Women who present to labor and delivery with unknown HIV status or who are at risk for HIV should undergo rapid testing.[52,185] Those with a positive rapid test should receive ARV prophylaxis (eg, intravenous zidovudine).[185,188] Initiation of zidovudine should not be delayed for testing confirmation. If HIV infection diagnosis is established, women should be linked to a specialist for ongoing HIV care and comanagement.[185]

Initial Evaluation of Pregnant Women With HIV
The medical care of a pregnant woman with HIV should integrate the expertise of the obstetrical providers and the HIV specialists to decrease the risk of HIV transmission and obstetrical complications.

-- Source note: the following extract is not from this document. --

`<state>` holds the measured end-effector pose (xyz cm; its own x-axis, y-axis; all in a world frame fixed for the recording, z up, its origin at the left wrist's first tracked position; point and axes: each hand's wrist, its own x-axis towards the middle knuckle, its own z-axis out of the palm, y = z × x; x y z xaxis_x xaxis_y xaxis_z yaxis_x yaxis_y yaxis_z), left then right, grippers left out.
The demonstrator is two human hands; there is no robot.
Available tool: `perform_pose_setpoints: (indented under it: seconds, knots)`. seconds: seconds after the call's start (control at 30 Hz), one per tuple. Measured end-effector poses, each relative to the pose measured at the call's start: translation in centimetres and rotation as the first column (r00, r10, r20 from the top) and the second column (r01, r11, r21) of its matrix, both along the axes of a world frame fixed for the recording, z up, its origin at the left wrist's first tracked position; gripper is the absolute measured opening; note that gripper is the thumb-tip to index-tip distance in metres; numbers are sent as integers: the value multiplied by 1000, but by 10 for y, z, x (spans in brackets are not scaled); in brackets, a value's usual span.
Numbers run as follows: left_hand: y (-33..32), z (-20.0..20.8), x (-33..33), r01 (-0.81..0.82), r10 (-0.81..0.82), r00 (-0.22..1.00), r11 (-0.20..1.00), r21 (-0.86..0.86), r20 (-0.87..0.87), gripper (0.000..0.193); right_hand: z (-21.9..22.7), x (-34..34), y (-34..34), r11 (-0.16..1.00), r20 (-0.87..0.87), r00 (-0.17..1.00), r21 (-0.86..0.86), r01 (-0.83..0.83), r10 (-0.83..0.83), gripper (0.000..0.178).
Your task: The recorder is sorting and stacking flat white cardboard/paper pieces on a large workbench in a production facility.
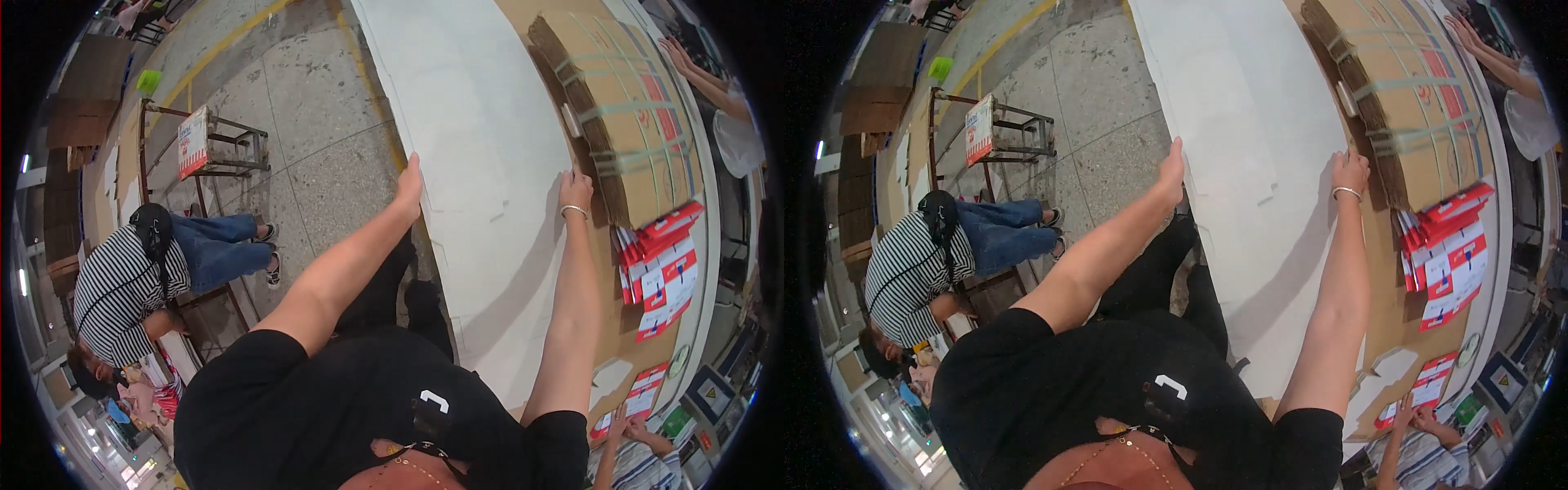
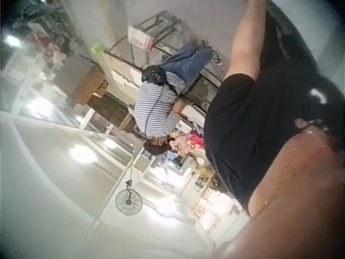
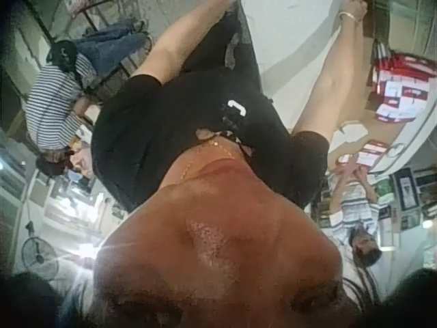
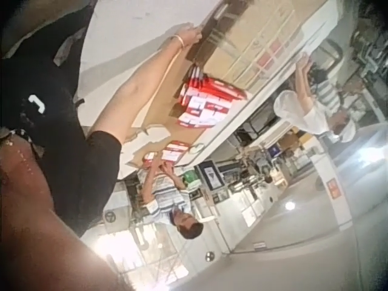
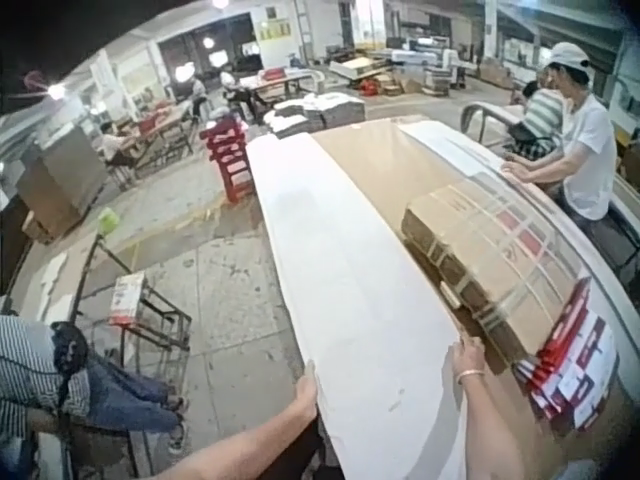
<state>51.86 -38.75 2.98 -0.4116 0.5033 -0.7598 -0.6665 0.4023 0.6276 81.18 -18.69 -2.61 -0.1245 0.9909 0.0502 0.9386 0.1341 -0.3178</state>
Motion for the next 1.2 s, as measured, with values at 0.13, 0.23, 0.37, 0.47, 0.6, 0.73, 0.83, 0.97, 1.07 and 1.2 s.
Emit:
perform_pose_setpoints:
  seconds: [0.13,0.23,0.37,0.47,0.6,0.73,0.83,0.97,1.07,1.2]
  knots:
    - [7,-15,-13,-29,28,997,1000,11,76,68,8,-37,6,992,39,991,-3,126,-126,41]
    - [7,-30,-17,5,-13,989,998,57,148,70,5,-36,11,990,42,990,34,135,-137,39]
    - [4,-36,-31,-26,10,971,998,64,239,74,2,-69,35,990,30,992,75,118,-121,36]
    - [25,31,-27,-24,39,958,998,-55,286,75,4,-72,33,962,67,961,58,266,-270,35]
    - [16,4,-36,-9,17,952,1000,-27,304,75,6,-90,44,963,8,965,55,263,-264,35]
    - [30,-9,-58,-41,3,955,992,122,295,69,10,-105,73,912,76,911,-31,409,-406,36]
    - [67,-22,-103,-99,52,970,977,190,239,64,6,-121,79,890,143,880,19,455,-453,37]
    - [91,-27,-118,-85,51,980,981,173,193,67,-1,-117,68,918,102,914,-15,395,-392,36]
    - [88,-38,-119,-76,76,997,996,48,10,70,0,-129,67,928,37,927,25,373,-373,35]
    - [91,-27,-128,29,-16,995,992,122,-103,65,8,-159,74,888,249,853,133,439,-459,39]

Known behavioral risk factors that increase the risk of perinatal HIV transmission—at least in studies conducted before the ART era—include[189-193]:

  • Cigarette smoking
  • Illicit drug use
  • Genital tract infections
  • Unprotected intercourse with multiple partners during pregnancy

Therefore, counseling to avoid tobacco and illicit drug use, encouraging the use of condoms during sexual intercourse, and screening for genital tract infections should be integrated into care.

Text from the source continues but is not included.